──────── Record extracts ────────
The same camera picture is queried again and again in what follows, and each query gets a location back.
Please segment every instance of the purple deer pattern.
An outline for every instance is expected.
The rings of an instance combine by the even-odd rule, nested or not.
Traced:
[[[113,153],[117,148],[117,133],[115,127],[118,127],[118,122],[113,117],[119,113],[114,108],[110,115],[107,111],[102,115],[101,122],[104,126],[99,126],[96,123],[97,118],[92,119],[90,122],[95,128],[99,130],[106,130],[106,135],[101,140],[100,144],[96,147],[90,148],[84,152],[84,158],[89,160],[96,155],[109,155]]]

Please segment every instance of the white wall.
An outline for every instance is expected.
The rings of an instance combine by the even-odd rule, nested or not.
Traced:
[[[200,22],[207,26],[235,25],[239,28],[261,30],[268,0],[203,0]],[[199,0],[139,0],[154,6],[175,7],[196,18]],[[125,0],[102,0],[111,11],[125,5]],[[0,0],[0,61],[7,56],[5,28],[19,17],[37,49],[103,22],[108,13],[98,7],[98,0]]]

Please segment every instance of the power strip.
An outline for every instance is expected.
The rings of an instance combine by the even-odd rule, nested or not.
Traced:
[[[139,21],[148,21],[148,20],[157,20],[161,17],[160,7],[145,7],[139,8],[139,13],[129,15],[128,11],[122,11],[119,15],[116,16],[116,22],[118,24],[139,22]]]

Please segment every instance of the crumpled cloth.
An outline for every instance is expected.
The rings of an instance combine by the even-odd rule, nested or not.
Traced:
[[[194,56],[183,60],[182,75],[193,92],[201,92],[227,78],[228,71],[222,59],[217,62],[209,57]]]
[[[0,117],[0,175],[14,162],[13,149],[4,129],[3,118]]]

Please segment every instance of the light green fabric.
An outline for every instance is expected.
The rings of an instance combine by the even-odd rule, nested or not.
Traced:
────────
** About this exercise **
What is the count of lines in the data above containing the string "Please"? Write the number and nothing else.

** Reply to the task **
5